Seven key principles guide the NHS in all it does [3]:

(1) The NHS provides a comprehensive service available to all: This principle applies irrespective of gender, race, disability, age, sexual orientation, religion, belief, gender reassignment, pregnancy and maternity or marital or civil partnership status. The service is designed to diagnose, treat and improve both physical and mental health. It has a duty to each and every individual that it serves and must respect their human rights. At the same time, it has a wider social duty to promote equality through the services it provides and to pay particular attention to groups or sections of society where improvements in health and life expectancy are not keeping pace with the rest of the population.

(2) Access to NHS services is based on clinical need, not an individual’s ability to pay: NHS services are free of charge, except in limited circumstances sanctioned by Parliament.

(3) The NHS aspires to the highest standards of excellence and professionalism:

  • in the provision of high-quality care that is safe, effective and focused on patient experience
  • in the people it employs, and in the support, education, training and development they receive
  • in the leadership and management of its organisations
    and through its commitment to innovation and to the promotion, conduct and use of
  • research to improve the current and future health and care of the population

Respect, dignity, compassion and care should be at the core of how patients and staff are treated – not only because that is the right thing to do, but because patient safety, experience and outcomes are all improved when staff are valued, empowered and supported.

(4) The NHS aspires to put patients at the heart of everything it does: It should support individuals to promote and manage their own health. NHS services must reflect, and should be coordinated around and tailored to, the needs and preferences of patients, their families and their carers. Patients, with their families and carers where appropriate, will be involved in and consulted on all decisions about their care and treatment. The NHS will actively encourage feedback from the public, patients and staff, welcome it and use it to improve its services.

(5) The NHS works across organisational boundaries and in partnership with other organisations in the interest of patients, local communities and the wider population: The NHS is an integrated system of organisations and services bound together by the principles and values reflected in the Constitution. The NHS is committed to working jointly with other local authority services, other public sector organisations and a wide range of private and voluntary sector organisations to provide and deliver improvements in health and wellbeing.

(6) The NHS is committed to providing best value for taxpayers’ money and the most effective, fair and sustainable use of finite resources: Public funds for healthcare will be devoted solely to the benefit of the people that the NHS serves.
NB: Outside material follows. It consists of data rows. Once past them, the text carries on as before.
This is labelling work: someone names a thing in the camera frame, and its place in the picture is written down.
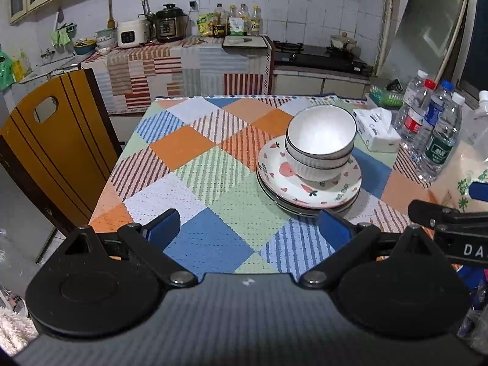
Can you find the green hanging cloth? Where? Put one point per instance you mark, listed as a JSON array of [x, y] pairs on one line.
[[61, 38]]

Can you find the brown wooden chair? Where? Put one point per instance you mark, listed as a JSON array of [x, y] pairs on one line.
[[57, 148]]

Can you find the blue plastic packet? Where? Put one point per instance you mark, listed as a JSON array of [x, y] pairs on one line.
[[471, 276]]

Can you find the green plastic basket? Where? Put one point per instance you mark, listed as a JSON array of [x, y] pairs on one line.
[[381, 97]]

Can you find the white fluffy blanket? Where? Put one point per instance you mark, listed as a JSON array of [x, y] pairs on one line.
[[11, 328]]

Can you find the blue bowl with food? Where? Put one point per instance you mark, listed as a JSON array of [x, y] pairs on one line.
[[84, 48]]

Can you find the white cutting board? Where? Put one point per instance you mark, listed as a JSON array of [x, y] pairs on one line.
[[261, 42]]

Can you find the white green seasoning bag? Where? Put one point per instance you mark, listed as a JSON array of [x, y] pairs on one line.
[[237, 26]]

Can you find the water bottle with green label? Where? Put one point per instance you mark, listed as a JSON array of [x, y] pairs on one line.
[[438, 152]]

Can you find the white tissue box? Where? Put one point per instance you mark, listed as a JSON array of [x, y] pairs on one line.
[[377, 133]]

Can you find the blue plate with fried egg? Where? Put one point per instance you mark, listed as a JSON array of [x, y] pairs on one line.
[[305, 209]]

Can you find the white plate with sun print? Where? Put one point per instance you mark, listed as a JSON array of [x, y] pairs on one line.
[[305, 213]]

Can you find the yellow green seasoning packet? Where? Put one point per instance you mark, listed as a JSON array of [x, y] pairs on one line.
[[206, 24]]

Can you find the white wall socket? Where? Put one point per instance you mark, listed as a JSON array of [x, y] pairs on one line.
[[193, 5]]

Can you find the metal ladle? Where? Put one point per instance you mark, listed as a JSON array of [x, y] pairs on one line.
[[144, 2]]

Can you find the wooden spatula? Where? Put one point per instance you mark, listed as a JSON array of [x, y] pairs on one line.
[[111, 21]]

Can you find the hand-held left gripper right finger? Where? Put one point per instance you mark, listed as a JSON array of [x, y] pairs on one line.
[[333, 228]]

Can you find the white rice cooker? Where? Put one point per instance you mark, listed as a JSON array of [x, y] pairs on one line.
[[129, 34]]

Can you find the white ribbed bowl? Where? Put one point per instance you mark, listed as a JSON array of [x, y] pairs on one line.
[[316, 175], [320, 129], [316, 163]]

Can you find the white pot with lid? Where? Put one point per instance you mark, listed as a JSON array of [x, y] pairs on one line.
[[341, 42]]

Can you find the kitchen knife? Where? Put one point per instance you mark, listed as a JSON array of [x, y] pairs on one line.
[[238, 40]]

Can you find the large metal sheet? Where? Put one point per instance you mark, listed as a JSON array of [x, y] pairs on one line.
[[423, 30]]

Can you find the striped patchwork counter cloth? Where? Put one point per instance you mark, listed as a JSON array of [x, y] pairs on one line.
[[171, 68]]

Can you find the clear cooking oil bottle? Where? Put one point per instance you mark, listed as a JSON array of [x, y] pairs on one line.
[[255, 23], [243, 11], [232, 11]]

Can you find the clear bag of rice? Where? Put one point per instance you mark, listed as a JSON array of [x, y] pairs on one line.
[[457, 175]]

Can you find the black pressure cooker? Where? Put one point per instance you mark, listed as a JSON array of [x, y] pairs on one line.
[[169, 26]]

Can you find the water bottle with red label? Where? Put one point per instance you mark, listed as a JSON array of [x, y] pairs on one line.
[[413, 122]]

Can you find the checked patchwork tablecloth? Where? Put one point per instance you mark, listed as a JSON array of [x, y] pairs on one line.
[[213, 167]]

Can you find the water bottle with blue label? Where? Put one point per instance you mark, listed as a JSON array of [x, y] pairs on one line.
[[434, 110]]

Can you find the yellow detergent bottle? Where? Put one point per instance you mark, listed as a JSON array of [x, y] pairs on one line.
[[21, 66]]

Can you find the white plate with pink bunny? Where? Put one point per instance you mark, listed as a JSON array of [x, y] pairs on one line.
[[335, 192]]

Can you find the black crumpled bag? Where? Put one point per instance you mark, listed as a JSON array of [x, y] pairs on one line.
[[394, 85]]

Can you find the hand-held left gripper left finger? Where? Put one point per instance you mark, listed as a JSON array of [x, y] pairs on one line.
[[167, 228]]

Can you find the clear water bottle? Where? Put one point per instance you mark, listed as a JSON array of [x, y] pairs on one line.
[[410, 95]]

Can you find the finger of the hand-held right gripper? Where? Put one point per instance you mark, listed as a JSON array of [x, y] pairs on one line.
[[427, 211], [479, 190]]

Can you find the stack of bowls on counter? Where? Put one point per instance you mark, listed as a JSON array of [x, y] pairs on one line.
[[106, 38]]

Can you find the green plastic bag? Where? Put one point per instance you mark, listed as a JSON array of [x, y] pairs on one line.
[[5, 68]]

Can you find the metal faucet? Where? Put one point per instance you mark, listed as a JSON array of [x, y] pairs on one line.
[[46, 52]]

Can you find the black gas stove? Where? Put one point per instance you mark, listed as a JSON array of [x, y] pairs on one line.
[[316, 59]]

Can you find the white base cabinet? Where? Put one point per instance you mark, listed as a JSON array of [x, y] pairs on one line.
[[320, 84]]
(7) The NHS is accountable to the public, communities and patients that it serves: The NHS is a national service funded through national taxation. The government sets the framework for the NHS, and it is accountable to Parliament for its operation. However, most decisions in the NHS, especially those about the treatment of individuals and the detailed organisation of services, are rightly taken by the local NHS and by patients with their clinicians. The system of responsibility and accountability for taking decisions in the NHS should be transparent and clear to the public, patients and staff. The government will ensure that there is always a clear and up-to-date statement of NHS accountability for this purpose.

Values

Patients, public and staff have helped develop this expression of values that inspire passion in the NHS, and that should underpin everything it does. Individual organisations will develop and build upon these values, tailoring them to their local needs. The NHS values provide common ground for cooperation to achieve shared aspirations, at all levels of the NHS.
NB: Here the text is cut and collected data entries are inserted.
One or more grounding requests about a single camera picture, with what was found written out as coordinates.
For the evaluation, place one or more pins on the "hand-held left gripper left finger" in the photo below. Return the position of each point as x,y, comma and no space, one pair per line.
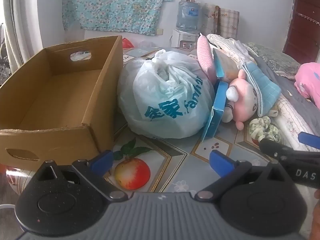
102,161

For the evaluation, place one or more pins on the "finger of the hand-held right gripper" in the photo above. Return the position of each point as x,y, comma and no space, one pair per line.
273,147
308,138

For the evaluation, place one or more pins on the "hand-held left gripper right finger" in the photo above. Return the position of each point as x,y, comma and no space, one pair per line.
221,163

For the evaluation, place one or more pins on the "green floral scrunchie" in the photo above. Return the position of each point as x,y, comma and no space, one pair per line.
265,130

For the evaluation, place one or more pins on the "blue packet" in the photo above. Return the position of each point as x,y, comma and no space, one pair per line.
216,110

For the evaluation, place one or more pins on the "pink plush toy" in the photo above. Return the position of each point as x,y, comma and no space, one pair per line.
241,100

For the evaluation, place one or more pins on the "light blue towel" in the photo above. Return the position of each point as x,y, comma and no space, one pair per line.
261,87

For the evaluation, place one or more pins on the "brown cardboard box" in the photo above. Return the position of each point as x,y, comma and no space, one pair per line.
52,100

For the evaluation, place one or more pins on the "white plastic bag blue print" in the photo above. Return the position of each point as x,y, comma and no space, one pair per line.
165,97

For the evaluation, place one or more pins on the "pink bubble wrap pouch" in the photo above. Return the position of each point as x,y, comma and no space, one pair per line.
205,55

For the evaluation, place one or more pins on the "person's right hand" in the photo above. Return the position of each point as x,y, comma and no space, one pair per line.
317,205

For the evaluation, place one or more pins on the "white floral quilt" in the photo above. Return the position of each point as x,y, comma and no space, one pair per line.
293,120

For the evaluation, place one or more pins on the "pink pillow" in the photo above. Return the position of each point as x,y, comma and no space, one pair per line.
309,80

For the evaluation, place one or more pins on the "grey blanket yellow patch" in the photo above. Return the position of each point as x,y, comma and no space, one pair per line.
282,85

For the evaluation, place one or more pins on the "green patterned pillow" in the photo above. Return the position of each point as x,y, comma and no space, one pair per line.
273,58

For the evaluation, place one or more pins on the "white fluffy blanket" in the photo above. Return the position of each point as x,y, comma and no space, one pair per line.
231,47

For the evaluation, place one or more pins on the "brown wooden door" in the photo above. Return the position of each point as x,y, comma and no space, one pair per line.
302,22

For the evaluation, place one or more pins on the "red plastic bag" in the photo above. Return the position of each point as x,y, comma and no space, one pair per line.
127,43

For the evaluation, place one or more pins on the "white water dispenser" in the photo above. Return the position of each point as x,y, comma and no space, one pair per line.
183,40

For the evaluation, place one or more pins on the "plaid folded board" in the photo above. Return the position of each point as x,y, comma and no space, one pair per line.
228,23

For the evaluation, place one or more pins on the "floral folded board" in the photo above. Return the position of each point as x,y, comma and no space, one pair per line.
210,17

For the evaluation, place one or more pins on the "white window curtain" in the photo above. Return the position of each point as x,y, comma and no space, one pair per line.
17,22

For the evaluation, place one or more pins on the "wall socket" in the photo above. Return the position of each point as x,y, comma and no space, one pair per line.
159,31

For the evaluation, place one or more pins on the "teal floral wall cloth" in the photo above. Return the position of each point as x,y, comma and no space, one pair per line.
115,5
(1) Working together for patients: The value of "working together for patients" is a central tenet guiding service provision in the NHS and other organisations providing health services. Patients must come first in everything the NHS does. All parts of the NHS system should act and collaborate in the interests of patients, always putting patient interest before institutional interest, even when that involves admitting mistakes. As well as working with each other, health service organisations and providers should also involve staff, patients, carers and local communities to ensure they are providing services tailored to local needs.

(2) Respect and dignity: Every individual who comes into contact with the NHS and organisations providing health services should always be treated with respect and dignity, regardless of whether they are a patient, carer or member of staff. This value seeks to ensure that organisations value and respect different needs, aspirations and priorities, and take them into account when designing and delivering services. The NHS aims to foster a spirit of candour and a culture of humility, openness and honesty, where staff communicate clearly and openly with patients, relatives and carers.

(3) Commitment to quality of care: The NHS aspires to the highest standards of excellence and professionalism in the provision of high-quality care that is safe, effective and focused on patient experience. Quality should not be compromised – the relentless pursuit of safe, compassionate care for every person who uses and relies on services is a collective endeavour, requiring collective effort and collaboration at every level of the system. The delivery of high-quality care is dependent on feedback: organisations that welcome feedback from patients and staff are able to identify and drive areas for improvement.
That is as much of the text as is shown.